Polícia Federal volta à Terra Indígena Marãiwatsédé (MT) para conter invasão de não índios
ISA, com assessorias da Opan, Cimi e Greenpeace
Equipes das polícias Federal e Rodoviária Federal retornaram hoje à Terra Indígena (TI) Marãiwatsédé, no nordeste do Mato Grosso, para impedir uma nova invasão de não índios. Ainda não há informação sobre o tamanho do efetivo deslocado para a região.
A ação atende decisão da Justiça Federal em Cuiabá, por sua vez obtida por um pedido do Ministério Público Federal (veja decisão). A área voltou a ser invadida no último fim de semana de forma organizada, depois que homens da Força Nacional de Segurança (FNS) deixaram-na, na semana passada.
Exatamente há um ano terminava a operação de desintrusão de Marãiwatsédé, decorrente de decisão do Supremo Tribunal Federal (STF) que determinou a retirada de todos os não índios. Não é possível reverter a determinação do STF, tendo em vista que o caso transitou em julgado, ou seja, não cabe mais nenhum recurso judicial. Muito menos há hoje alguma decisão da Justiça que pretenda contrariar tal determinação.
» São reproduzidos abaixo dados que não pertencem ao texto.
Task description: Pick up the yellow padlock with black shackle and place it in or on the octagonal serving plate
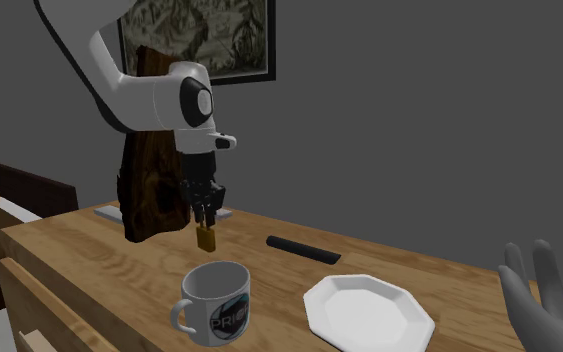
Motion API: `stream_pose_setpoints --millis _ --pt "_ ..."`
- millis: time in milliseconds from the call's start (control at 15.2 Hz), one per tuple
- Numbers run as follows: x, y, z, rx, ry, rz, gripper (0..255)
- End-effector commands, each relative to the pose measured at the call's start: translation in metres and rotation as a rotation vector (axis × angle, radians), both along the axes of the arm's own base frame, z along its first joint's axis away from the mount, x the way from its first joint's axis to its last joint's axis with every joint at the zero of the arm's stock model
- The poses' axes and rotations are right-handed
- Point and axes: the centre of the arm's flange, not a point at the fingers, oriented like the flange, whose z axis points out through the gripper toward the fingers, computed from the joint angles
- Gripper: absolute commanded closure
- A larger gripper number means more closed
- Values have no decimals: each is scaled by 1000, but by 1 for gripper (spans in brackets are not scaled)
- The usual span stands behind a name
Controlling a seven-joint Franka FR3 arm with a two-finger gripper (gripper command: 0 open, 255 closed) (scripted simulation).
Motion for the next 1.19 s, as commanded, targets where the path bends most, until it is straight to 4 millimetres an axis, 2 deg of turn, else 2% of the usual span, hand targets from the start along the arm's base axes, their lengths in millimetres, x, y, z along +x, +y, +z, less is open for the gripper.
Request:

De acordo com os Xavante, um grupo de pelo menos 50 pessoas invadiu a localidade conhecida como Posto da Mata, no interior da TI, expulsando servidores da Fundação Nacional do Índio (Funai). Na manhã de domingo (26/1), o cacique Damião Paridzané foi perseguido quando tentava se aproximar do local.
“Eu fui cedo para Mo onipá [como os indígenas chamam o Posto da Mata]. Havia quatro funcionários da Funai. Não consegui chegar lá porque os posseiros fecharam a estrada. Todo o mundo correu atrás da gente”, relata Paridzané. “É preciso agir logo. Não podemos circular pelo nosso território com os invasores aí. O que nos falta agora é segurança. O carro da saúde não pode sair. Estamos preocupados.”
Apesar da presença da FNS ao longo de 2013, diversos grupos foram flagrados pelos policiais e pelos Xavante durante o ano em rondas pela TI, fragilizada mesmo após a desintrusão pela existência de estradas que cortam a área e facilitam invasões. A tentativa de reinvasão constitui crime e um atentado contra a decisão da última instância do Poder Judiciário brasileiro.
Ontem, a Operação Amazônia Nativa (OPAN), o Instituto Socioambiental (ISA), o Conselho Indigenista Missionário (Cimi) e o Greenpeace circularam uma nota pública em que pedem e apoiam o retorno da força policial à TI Marãiwatsédé. O texto cobra a presença do Estado e tratamento digno aos pequenos posseiros que eventualmente estejam no local (veja a nota).
O desejo de que os pequenos agricultores da região vivam com qualidade é também compartilhado pelos índios. Durante o processo de desintrusão, Paridzané falou diversas vezes sobre o equívoco de se polarizar o embate como sendo de brancos contra índios.
“Os políticos não estão preocupados em melhorar a vida nem dos índios nem dos não índios. Será que o governador se preocupa com a situação do povo hoje? Em todos os municípios daqui, o povo não tem água, não tem esgoto, não tem desenvolvimento. Ele, como autoridade de Mato Grosso, tem a obrigação de atender as dificuldades do povo, mas ele não quer. Mas os políticos preferem jogar o branco contra o índio, como se isso fosse resolver alguma coisa”, disse Paridzané em dezembro de 2011.
Entenda o caso
Em 1992, em meio aos trabalhos de identificação, um grupo formado por políticos e fazendeiros organizou uma invasão ao território tradicional dos Xavante, iniciando uma longa batalha judicial pela desintrusão, somente finalizada ano passado com apoio policial. Homologada em 1998, a TI Marãiwatsédé tem 165 mil hectares e, por causa da ação dos invasores, tornou-se um dos territórios indígenas mais desmatados do país (saiba mais).
Em outubro de 2013, o STF confirmou decisão do Tribunal Regional Federal da 1ª Região (TRF1) no sentido de considerar que a posse de todos os réus sobre a área em litígio era ilícita, de má-fé, porque eles sabiam que se tratava de terra indígena quando de sua entrada.
A tentativa de invadir novamente Marãiwatsédé ocorre em meio a uma série de ataques à legislação indigenista por meio de projetos inconstitucionais defendidos pela bancada ruralista no Congresso. Entre esses projetos, estão a Proposta de Emenda Constitucional (PEC) 215, que tira do Executivo e transfere ao Congresso a prerrogativa de aprovar as demarcações de TIs e o Projeto de Lei Complementar (PLP) 227, que abre as terras indígenas à exploração econômica do agronegócio, empresas de energia e mineração.